Il tamburino Oskar e Saalem Sinai, il figlio prediletto della Mezzanotte: entrambi raccontano in prima persona le proprie mirabolanti avventure, in entrambi i casi misteriosamente connesse alle vicende storiche del proprio Paese... ma quale incolmabile abisso! L'eroe di Grass è un ribelle, non si autocelebra, il suo protagonismo è frutto di scelte coraggiose, a volte egoiste, comunque anticonvenzionali. Tutt'altra cosa "l'eroe" di Rushdie, che si trova sempre nel posto giusto al momento giusto (anche nella sfortuna), che deve "far colpo" a tutti i costi, che - in un vano e a mio avviso patetico tentativo di creare suspence attorno a sé stesso - farcisce i propri racconti di anticipazioni incomprensibili (che senso ha introdurre un personaggio senza che si abbia la minima idea di chi sia? dovrebbe per questo incuriosirmi a conoscerlo? :boh:), di frase lasciate a metà come "fino al momento in cui..." "sarebbe andata a finire che..." (sic!) per poi concludere "ma non posso anticipare nulla, dovete avere pazienza!".
Che rabbia questo misto di arroganza e condiscendenza nei confronti del lettore, che rabbia questo continuo auto-referenziarsi!

Lo spunto (un bambino nato il giorno dell'Indipendenza allo scoccare della Mezzanotte, e per questa ragione dotato di poteri straordinari, oltre a rappresentare lo "specchio" della nuova India) è buono, l'occasione di un capolavoro c'è... ma perché sprecarli?
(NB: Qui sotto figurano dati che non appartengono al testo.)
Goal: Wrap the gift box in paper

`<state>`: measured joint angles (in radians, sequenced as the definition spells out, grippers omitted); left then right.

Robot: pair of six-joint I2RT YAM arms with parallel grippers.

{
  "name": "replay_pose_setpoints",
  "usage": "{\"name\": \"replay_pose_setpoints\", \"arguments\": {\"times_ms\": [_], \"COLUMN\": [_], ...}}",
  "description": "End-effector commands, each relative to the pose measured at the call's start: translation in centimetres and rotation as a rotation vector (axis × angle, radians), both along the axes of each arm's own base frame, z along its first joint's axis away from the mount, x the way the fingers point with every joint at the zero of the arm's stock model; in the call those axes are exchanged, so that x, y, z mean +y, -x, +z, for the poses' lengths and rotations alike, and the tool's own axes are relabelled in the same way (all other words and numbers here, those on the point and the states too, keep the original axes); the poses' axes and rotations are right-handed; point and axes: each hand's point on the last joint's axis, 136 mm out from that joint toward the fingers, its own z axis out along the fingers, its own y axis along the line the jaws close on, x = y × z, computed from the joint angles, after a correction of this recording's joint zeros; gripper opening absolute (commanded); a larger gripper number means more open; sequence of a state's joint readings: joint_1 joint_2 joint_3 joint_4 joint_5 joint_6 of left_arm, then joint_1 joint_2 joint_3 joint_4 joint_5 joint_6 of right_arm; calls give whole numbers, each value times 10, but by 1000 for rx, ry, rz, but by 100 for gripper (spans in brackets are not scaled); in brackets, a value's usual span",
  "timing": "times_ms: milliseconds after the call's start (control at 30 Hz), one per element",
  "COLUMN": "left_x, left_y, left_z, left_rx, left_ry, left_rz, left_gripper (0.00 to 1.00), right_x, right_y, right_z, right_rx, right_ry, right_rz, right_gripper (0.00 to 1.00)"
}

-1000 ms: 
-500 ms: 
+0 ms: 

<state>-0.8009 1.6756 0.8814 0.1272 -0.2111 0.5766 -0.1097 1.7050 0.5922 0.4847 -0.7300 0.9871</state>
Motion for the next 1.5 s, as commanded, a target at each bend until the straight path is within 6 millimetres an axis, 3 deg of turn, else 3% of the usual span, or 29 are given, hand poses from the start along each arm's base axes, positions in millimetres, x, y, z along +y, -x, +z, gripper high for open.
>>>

Perché uno stile così didascalico e autocelebrativo, perché i parallelismi fra la vita di Saalem e quella dell'India così banali, con l'aggravante di essere anche minuziosamente spiegati? A volte il simbolismo di Grass risulta fin troppo criptico (si intuisce che tutto ciò che leggiamo è "segno" di qualcos'altro, ma non sempre riusciamo a capire di cosa...), ma è nello sforzo di raggiungere il cuore del messaggio che è racchiusa la poesia! Invece l'estenuante sottolineare da parte di Rushdie/Saalem la propria straordinarietà, i propri sensazionali poteri, le proprie strabilianti avventure, non fa che togliere la magia, svelando il trucco. Fatto questo, l'inverosimiglianza su cui si regge tutto il racconto non è più giustificabile. La bellezza, per essere tale, specie quando è ammantata di mistero, va evocata, non svenduta.

Alcuni passaggi interessanti (così come l'idea di partenza) ci sono: il suggerire in alcuni punti che questo continuo lodarsi altro non è che il tentativo di un bambino di superare la paura di essere rifiutato, trovando un suo posto nel mondo, nella Storia (questo sì, avrebbe un senso!); o il celebre passaggio "chi sono io? la risposta: sono la somma di tutto ciò che è accaduto prima di me, di tutto ciò che mi si è visto fare, di tutto ciò che mi è stato fatto... ecc ecc"... ma per quanto validi non bastano, da soli, a salvarlo.